17. Nature is one of this novel’s central mysteries, not only in the form of the land, with its strange life-forms and reversed seasons, but in its human aspect. The Reverend Frazer describes Gemmy as someone who “has crossed the boundaries of his given nature.” [p. 132] What vision of human nature does Remembering Babylon present? What is the implied relationship between human nature and the natural world?

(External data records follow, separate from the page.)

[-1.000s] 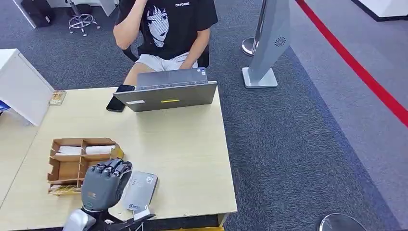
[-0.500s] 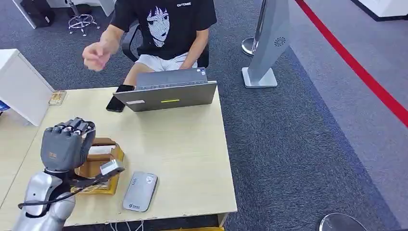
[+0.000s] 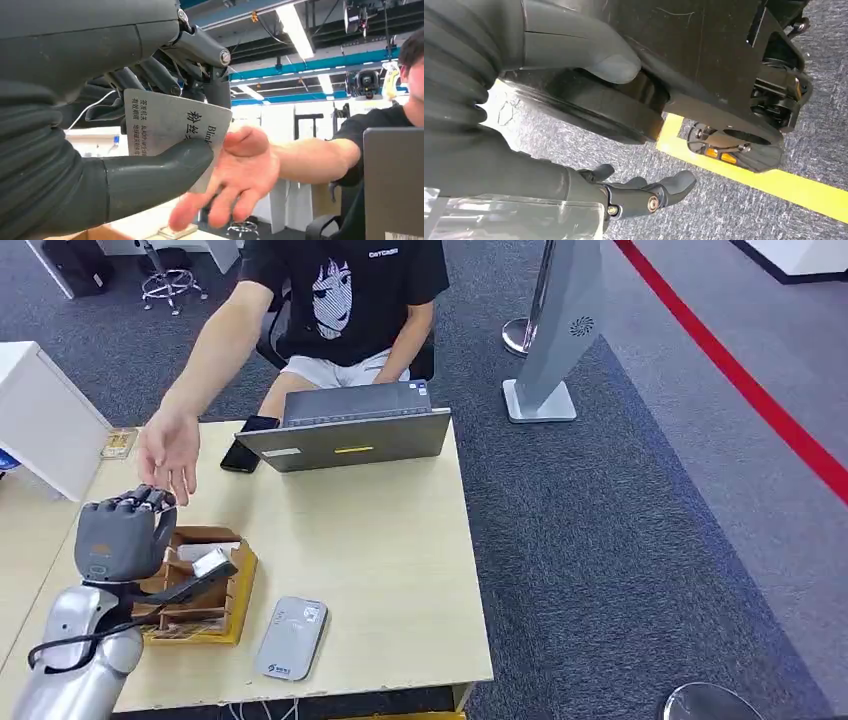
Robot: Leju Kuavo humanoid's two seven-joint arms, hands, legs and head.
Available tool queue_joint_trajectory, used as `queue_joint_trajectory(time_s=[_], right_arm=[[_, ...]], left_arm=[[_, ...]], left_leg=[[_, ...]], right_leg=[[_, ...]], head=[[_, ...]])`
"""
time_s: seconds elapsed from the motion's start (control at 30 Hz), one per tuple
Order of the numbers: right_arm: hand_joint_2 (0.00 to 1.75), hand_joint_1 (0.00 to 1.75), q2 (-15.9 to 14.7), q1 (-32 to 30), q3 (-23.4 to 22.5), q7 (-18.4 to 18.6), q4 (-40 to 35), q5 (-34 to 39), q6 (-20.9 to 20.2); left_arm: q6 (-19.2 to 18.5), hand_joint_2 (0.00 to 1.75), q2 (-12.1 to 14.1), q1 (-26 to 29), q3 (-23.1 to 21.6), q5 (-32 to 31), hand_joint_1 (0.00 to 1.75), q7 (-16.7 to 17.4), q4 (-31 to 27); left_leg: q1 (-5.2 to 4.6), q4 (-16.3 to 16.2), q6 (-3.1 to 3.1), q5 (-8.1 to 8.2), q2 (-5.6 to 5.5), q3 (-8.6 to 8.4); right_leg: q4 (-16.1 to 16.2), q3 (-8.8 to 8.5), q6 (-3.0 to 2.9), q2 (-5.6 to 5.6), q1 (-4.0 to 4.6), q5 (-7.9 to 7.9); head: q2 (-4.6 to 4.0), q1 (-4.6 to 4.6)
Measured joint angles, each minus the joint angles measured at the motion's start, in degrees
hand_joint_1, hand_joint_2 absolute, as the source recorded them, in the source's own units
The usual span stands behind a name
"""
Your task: Pass the card to the sensor for recognition and then transmit it.
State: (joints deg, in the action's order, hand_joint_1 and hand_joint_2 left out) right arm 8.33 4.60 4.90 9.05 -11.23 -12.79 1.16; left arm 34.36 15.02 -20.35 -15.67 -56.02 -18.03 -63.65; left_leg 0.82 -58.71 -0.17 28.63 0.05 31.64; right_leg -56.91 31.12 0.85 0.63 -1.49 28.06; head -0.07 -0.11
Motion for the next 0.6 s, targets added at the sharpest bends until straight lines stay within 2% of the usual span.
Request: queue_joint_trajectory(time_s=[0.23, 0.3, 0.33, 0.37, 0.6], right_arm=[[1.75, 0.0, 0.0, 0.0, 0.0, 0.0, 0.0, 0.0, 0.0], [1.75, 0.0, 0.0, 0.0, 0.0, 0.0, 0.0, 0.1, 0.1], [1.75, 0.0, 0.0, 0.0, 0.0, 0.0, 0.0, 0.1, 0.2], [1.75, 0.0, 0.0, 0.0, 0.0, 0.0, 0.0, 0.1, 0.2], [1.75, 0.0, 0.0, 0.0, -0.1, 0.0, 0.0, 0.2, 0.7]], left_arm=[[1.2, 1.75, -0.8, 1.7, 0.6, 1.2, 1.75, -0.7, -1.1], [1.9, 1.75, -1.4, 3.4, 1.1, 2.6, 1.62, -1.5, -3.3], [2.4, 1.75, -1.7, 4.4, 1.3, 3.2, 1.38, -1.8, -4.8], [2.8, 1.75, -1.9, 5.5, 1.5, 3.4, 0.0, -2.1, -6.1], [3.9, 1.75, -3.0, 11.0, 2.6, 4.3, 0.0, -2.4, -14.0]], left_leg=[[0.0, 0.0, 0.0, 0.0, 0.03, -0.01], [0.0, 0.0, 0.0, 0.0, 0.03, 0.0], [0.0, 0.0, 0.0, 0.01, 0.03, 0.0], [0.0, 0.0, 0.01, 0.01, 0.03, 0.01], [-0.01, 0.0, 0.02, 0.06, 0.02, 0.03]], right_leg=[[0.0, -0.01, 0.0, 0.01, 0.0, 0.0], [0.0, 0.0, 0.0, 0.02, 0.0, 0.0], [0.0, 0.0, 0.0, 0.03, 0.0, 0.0], [0.0, 0.0, 0.0, 0.03, 0.0, 0.01], [0.0, 0.02, 0.04, -0.01, 0.0, 0.03]], head=[[0.0, -0.02], [0.0, -0.02], [0.0, 0.0], [0.0, 0.0], [0.0, -0.02]])
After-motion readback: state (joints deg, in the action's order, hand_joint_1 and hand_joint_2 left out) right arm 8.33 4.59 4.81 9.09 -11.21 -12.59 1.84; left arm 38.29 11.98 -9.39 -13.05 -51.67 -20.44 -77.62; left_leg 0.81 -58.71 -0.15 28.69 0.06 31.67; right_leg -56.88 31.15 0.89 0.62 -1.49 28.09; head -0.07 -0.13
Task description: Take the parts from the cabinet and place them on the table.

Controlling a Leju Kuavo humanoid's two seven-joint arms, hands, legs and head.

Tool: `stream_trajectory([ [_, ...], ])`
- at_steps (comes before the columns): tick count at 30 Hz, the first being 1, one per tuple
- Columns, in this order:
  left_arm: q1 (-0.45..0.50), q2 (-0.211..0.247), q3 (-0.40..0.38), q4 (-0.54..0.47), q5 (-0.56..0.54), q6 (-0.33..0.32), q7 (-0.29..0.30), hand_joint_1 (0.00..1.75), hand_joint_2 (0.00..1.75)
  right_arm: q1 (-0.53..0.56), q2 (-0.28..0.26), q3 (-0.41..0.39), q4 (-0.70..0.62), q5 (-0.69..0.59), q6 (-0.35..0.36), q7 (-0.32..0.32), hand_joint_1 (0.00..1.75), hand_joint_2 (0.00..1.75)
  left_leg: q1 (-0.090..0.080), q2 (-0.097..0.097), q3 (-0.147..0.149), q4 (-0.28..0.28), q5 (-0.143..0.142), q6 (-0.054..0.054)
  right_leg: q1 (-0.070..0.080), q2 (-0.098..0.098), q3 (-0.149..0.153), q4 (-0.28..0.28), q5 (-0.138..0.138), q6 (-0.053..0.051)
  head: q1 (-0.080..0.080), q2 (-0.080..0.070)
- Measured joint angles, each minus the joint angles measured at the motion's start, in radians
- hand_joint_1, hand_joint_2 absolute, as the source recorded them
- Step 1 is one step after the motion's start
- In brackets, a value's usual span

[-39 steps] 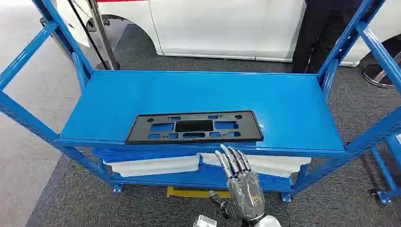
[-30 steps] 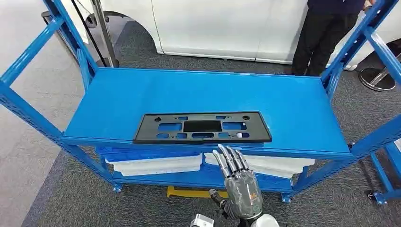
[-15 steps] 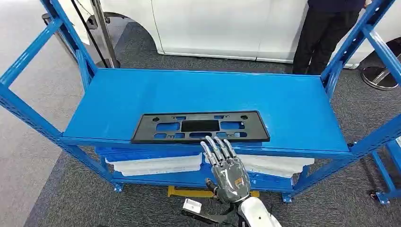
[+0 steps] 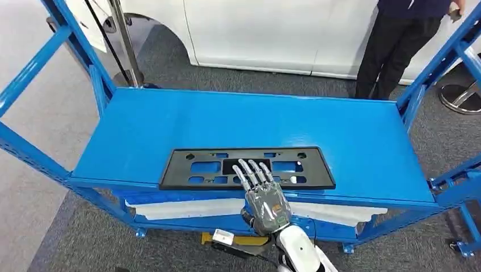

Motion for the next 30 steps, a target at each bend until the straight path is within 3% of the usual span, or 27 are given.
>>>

18. What is the “Babylon” of this novel’s title? What “Jerusalem” does Malouf suggest as its counterpart?

About this Author

David Malouf has written that he was “born and grew up in Edwardian England, a fact that has somehow got itself recorded in the real world as Brisbane, Australia, in 1934.” The son of a Lebanese Christian and an English Jew of Portuguese descent, he came of age at a time when Australia patterned itself entirely on English lines: “I lived on the beach, surfing, swimming, active, in a place with a particular kind of light, a particular kind of moisture in the air, a particular sky. Everything local belonged to the sensory world. But everything cultural was English. Until 20 or 30 years ago everyone was still referring to England as ‘home.'” That paradox has preoccupied much of Malouf’s fiction, which in turn has inspired two generations of Australian writers. Known as a poet and librettist as well as a novelist, Malouf is the author of 14 books, including An Imaginary Life, Fly Away Peter, Harland’s Half Acre, Antipodes, and the international bestseller The Great World. His work has been awarded the Pascall Prize, the Miles Franklin Award, the Age Book of the Year Award, the New South Wales and Victorian Premier’s Award in Australia, along with the Commonwealth Prize and France’s Prix Femina Etranger. Remembering Babylon was nominated for the 1993 Booker Prize. David Malouf lives in Brisbane, Australia.

Suggested Reading

Thomas Berger, Little Big Man; Julia Blackburn, Daisy Bates in the Desert; Jorge Luis Borges, "The Captive," in The Aleph and Other Stories, 1933-69; Bruce Chatwin, The Songlines; J. M. Coetzee, Foe; Jill Ker Conway, The Road From Coorain; Daniel Defoe, Robinson Crusoe; John Demos, The Unredeemed Captive: A Family Story From Early America; Robert Hughes, The Fatal Shore; D. H. Lawrence, Kangaroo; James V. Marshall, Walkabout; Peter Matthiessen, At Play in the Fields of the Lord; Toni Morrison, Playing in the Dark: Whiteness and the Literary Imagination; Mark Twain, The Adventures of Huckleberry Finn; Patrick White, Voss, The Tree of Man.